In Film & Series 17 April, 2024

Eva Peydró

Eva Peydró


La Chimera is an exquisite illustration of how Alice Rohrwacher‘s films create a spatio-temporal universe that is necessary for her proposals to make sense. The places and times blur the limits so that we accept the most realistic of fictions and the most fabulous of realities, and enter into a fascinating game where the keys configure stories that betray their context, to open up and go as deep as few filmmakers go. The worlds he shapes in Le meraviglie (2014) or Lazzaro felice (2018) are a precious amalgam of past, present, and future where characters, families, and spontaneous social structures (like families of choice) ride between tradition (with its burdens and goodness) and utopia.

Set in the Tuscan town of Riparbella in the early 1980s, we follow the adventures of a group of tombaroli who plunder Etruscan treasures, led by a young Englishman capable of locating them like a dowser. Photographed by its usual director, Hélène Louvart, the film, which premiered at the last Cannes Festival, plays with various formats (35 mm, 16 mm and super 16 mm), allows itself to comically accelerate the movements of its characters or show them as a buffoonish troupe, a brotherhood of thieves, but at the same time, it offers us the contrast of a peculiar romanticism that masterfully avoids connecting with an Edwardian bastard descendant of the pages of E.M. Forster.

Josh O’Connor (Arthur) stars in La Chimera, with a superb performance that conveys the unclassifiable nature of his character and symbolises that dislocation in a broad sense with which, through multiple metaphors and resources, Rohrwacher manages to imbue his film.

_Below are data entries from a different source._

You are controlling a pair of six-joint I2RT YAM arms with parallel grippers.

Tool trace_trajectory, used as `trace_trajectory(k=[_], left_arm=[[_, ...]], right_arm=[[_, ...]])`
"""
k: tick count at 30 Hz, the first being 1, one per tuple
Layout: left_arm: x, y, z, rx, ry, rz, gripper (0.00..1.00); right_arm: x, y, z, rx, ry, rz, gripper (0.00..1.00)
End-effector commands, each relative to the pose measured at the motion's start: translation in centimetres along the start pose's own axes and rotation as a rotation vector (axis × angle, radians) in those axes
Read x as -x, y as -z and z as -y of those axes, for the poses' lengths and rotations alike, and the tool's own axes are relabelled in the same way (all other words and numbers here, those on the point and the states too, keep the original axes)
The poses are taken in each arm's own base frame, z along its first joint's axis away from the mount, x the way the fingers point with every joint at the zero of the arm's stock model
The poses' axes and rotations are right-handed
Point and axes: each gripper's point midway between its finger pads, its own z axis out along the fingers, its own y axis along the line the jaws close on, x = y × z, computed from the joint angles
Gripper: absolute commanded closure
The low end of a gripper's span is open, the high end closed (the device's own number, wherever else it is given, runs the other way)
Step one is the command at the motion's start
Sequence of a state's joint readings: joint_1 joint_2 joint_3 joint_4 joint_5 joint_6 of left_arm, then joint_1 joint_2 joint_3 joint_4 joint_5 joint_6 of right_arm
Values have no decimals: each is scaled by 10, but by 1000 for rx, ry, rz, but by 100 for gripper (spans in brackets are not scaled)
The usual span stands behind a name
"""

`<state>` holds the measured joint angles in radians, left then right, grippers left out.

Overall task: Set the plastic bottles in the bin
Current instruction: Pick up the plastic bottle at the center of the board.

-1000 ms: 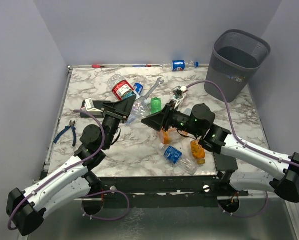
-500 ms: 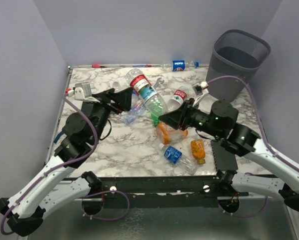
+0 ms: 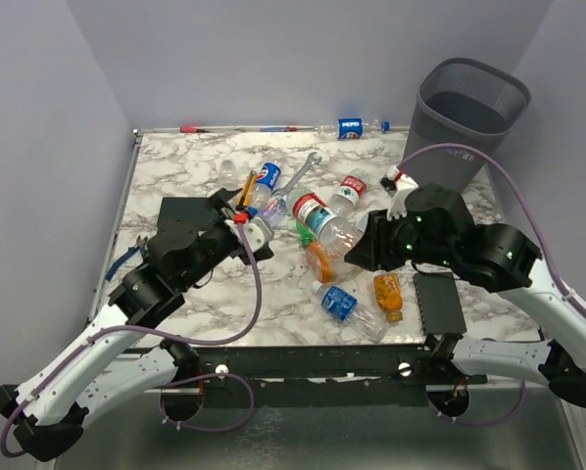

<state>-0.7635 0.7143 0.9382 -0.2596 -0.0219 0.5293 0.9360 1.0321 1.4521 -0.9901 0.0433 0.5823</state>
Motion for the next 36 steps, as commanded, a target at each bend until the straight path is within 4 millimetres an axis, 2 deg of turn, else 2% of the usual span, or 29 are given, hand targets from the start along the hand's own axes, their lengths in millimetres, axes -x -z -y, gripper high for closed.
trace_trajectory(k=[1,6,13,17,22,26,31,33,36], left_arm=[[-29,-4,23,-128,-333,-90,1],[-50,-9,61,-228,-461,-164,1],[-46,-9,85,-297,-528,-153,1],[-48,-13,89,-315,-564,-168,1],[-54,-20,96,-345,-599,-184,3],[-56,-26,95,-327,-598,-198,14],[-45,-31,91,-296,-549,-184,27],[-48,-31,92,-290,-560,-181,27],[-53,-31,93,-282,-572,-173,20]], right_arm=[[-36,-10,2,25,32,-160,100],[-33,-38,-6,43,45,-178,100],[-16,-54,-22,75,84,-178,100],[-14,-54,-36,138,99,-209,100],[-15,-50,-41,164,113,-224,100],[-13,-46,-44,177,120,-230,100],[-10,-41,-46,183,126,-221,100],[-10,-37,-52,215,122,-223,100],[-9,-31,-61,270,115,-221,100]])
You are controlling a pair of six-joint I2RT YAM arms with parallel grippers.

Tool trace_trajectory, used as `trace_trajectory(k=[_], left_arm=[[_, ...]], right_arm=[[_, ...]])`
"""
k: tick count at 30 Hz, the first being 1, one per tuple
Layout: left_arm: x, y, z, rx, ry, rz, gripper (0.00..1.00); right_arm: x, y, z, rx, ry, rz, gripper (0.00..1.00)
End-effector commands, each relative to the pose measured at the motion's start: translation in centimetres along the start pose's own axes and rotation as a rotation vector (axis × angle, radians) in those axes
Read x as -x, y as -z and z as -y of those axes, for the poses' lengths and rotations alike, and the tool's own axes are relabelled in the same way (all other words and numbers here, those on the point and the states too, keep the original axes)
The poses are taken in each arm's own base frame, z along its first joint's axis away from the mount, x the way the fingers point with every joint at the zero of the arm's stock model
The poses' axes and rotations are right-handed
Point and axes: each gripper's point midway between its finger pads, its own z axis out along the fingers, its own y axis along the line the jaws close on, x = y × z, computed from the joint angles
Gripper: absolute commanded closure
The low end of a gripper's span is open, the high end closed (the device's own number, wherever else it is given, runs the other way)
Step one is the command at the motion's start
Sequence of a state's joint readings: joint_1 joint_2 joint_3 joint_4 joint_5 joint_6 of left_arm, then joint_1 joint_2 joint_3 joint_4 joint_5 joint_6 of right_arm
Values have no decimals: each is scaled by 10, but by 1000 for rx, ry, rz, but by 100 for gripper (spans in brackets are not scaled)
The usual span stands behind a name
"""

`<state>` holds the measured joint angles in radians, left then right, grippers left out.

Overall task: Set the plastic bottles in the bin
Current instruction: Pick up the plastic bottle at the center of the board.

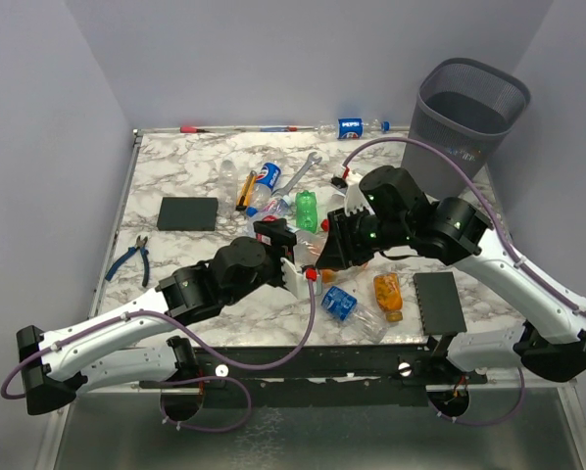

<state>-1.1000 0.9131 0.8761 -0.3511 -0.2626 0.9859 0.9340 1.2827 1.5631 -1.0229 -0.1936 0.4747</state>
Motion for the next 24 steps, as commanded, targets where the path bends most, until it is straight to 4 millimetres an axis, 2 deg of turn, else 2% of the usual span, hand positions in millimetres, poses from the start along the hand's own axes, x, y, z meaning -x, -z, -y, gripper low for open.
trace_trajectory(k=[1,3,6,8,12,15,16,20,22,24], left_arm=[[-2,-2,2,24,2,7,19],[-2,-3,3,31,6,11,16],[0,-3,2,42,15,24,18],[1,-3,0,49,25,27,26],[3,-2,-4,65,35,32,50],[2,0,-6,76,38,31,56],[2,1,-7,82,41,34,57],[7,6,-13,113,94,63,62],[13,9,-16,121,153,97,63],[27,13,-18,110,259,163,63]], right_arm=[[12,20,-33,161,45,51,100],[11,22,-38,188,48,49,100],[9,22,-38,188,48,46,100],[8,22,-37,184,49,45,100],[9,24,-37,183,49,52,100],[12,28,-37,178,50,65,100],[14,29,-38,181,54,73,96],[28,44,-43,180,70,137,36],[43,59,-45,167,84,222,22],[61,79,-45,152,105,344,16]])
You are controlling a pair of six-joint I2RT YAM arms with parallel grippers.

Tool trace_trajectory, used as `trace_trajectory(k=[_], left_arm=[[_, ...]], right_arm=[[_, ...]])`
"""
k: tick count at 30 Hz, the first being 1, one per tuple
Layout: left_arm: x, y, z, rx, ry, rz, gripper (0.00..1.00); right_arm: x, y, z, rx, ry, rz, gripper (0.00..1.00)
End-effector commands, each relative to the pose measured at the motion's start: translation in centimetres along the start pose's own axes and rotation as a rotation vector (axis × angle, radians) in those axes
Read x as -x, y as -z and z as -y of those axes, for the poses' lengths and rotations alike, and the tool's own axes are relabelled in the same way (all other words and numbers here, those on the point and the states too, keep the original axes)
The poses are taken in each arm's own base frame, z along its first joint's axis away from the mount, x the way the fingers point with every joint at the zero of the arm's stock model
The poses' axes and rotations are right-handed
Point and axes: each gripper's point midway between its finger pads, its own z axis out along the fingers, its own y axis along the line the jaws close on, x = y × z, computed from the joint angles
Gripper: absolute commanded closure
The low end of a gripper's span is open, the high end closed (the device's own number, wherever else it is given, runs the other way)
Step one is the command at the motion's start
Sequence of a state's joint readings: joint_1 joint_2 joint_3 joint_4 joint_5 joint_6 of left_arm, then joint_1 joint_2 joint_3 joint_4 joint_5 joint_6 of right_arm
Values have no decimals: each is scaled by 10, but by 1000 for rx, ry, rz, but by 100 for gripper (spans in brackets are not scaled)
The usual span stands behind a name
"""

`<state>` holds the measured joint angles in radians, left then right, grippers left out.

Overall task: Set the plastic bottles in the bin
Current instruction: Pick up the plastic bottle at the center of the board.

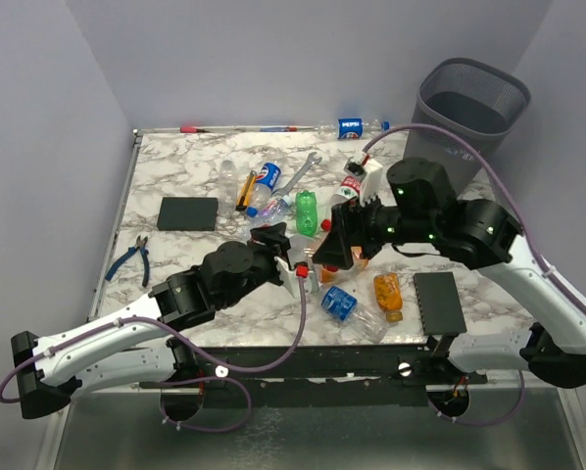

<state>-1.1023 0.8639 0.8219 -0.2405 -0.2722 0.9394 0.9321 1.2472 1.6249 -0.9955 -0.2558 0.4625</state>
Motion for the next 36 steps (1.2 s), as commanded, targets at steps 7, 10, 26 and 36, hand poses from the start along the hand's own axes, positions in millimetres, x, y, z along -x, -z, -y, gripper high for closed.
trace_trajectory(k=[7,10,26,36], left_arm=[[89,14,14,-162,744,360,64],[118,16,27,-295,981,442,64],[168,21,43,-585,1316,503,64],[162,16,38,-532,1311,488,63]], right_arm=[[91,116,-31,92,175,742,14],[83,117,-34,146,222,791,14],[82,58,-41,229,232,691,15],[83,39,-31,173,215,622,70]])
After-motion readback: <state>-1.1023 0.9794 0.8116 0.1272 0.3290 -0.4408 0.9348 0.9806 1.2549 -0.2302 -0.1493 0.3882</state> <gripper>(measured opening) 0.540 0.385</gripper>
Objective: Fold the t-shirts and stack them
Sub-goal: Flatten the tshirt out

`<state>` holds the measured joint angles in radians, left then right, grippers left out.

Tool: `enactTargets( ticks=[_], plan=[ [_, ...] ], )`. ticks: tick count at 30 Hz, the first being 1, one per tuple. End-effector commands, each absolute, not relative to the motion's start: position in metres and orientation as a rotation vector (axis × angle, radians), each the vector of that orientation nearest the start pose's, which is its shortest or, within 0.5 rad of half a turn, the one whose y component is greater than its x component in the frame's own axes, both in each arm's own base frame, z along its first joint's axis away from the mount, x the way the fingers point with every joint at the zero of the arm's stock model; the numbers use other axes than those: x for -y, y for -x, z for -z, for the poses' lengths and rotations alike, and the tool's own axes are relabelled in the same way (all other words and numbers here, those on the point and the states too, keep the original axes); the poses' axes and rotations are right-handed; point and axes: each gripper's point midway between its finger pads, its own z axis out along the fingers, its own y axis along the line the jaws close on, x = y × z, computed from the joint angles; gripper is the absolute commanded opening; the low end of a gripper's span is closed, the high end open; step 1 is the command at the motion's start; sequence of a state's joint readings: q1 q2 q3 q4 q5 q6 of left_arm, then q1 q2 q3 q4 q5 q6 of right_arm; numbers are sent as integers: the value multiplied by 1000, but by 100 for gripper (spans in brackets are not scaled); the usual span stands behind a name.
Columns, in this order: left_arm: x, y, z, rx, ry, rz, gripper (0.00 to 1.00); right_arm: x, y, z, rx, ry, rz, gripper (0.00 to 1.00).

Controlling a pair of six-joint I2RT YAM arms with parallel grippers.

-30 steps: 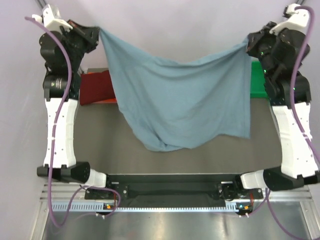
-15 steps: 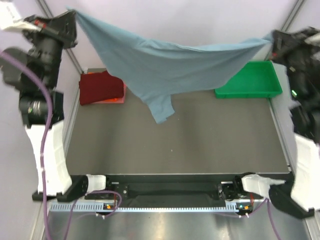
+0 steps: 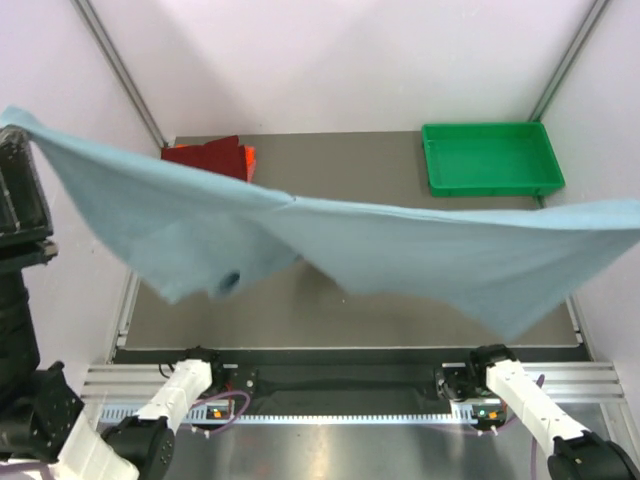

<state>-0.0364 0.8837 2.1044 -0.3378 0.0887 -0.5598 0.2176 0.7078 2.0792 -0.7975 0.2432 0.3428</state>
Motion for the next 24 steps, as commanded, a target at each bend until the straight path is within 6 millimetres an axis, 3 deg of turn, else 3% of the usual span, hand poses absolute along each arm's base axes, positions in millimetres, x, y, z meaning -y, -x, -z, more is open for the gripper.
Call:
enactTargets(
  ticks=[1, 3, 5, 9, 11, 12, 13, 14, 15, 16, 17, 18, 20, 21, 22, 23, 24],
  plan=[
    [39, -75, -740, -713, 125, 617, 0, 22, -57, -624, -1069, -317, -353, 0],
    [40, -70, -746, -697, 114, 624, 0, 23, -55, -628, -1058, -319, -354, 0],
    [42, -80, -749, -709, 108, 626, 0, 23, -59, -629, -1061, -319, -340, 0],
    [47, -116, -749, -753, 90, 619, 0, 26, -89, -625, -1101, -346, -280, 0],
    [52, -149, -740, -809, 77, 620, 0, 27, -108, -624, -1111, -351, -247, 0],
    [55, -174, -727, -851, 77, 621, 0, 24, -129, -611, -1159, -357, -221, 0],
    [58, -197, -718, -888, 72, 623, 0, 21, -145, -610, -1163, -352, -212, 0],
    [62, -216, -706, -926, 59, 629, 0, 16, -169, -592, -1217, -346, -194, 0],
    [64, -253, -683, -987, 68, 630, 0, 12, -185, -582, -1245, -337, -187, 0],
    [66, -271, -671, -1016, 67, 630, 0, 8, -198, -583, -1223, -335, -192, 0],
    [68, -288, -658, -1045, 67, 634, 0, 3, -226, -555, -1296, -331, -166, 0],
    [72, -322, -628, -1117, 75, 642, 0, -2, -247, -542, -1325, -325, -158, 0],
    [75, -351, -612, -1128, 70, 650, 0, -12, -289, -510, -1364, -314, -140, 0],
    [76, -387, -579, -1207, 95, 642, 0, -17, -314, -491, -1405, -307, -126, 0],
    [76, -401, -579, -1175, 75, 619, 0, -19, -330, -478, -1424, -302, -119, 0],
    [79, -418, -565, -1191, 75, 607, 0, -22, -350, -465, -1426, -300, -124, 0],
    [81, -453, -529, -1259, 86, 597, 0, -25, -376, -442, -1476, -290, -118, 0]
  ],
)
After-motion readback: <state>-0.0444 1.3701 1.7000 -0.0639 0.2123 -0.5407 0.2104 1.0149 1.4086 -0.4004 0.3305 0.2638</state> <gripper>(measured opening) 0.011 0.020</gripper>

With admirable simplicity, the opening scene presents us with a sleepy young man dressed in a crumpled, dirty summer suit, waking up on a train in the middle of winter, holding out a ticket to the conductor, the contents of which we don’t need to know. The presence that arrives from a distance has moved from one time to another, and the spectator is able to see this invisible parenthesis as if it were a flashback. This sensation will not leave us throughout the film, shrouding it in mystery and innuendo, in an omnipresent asynchrony.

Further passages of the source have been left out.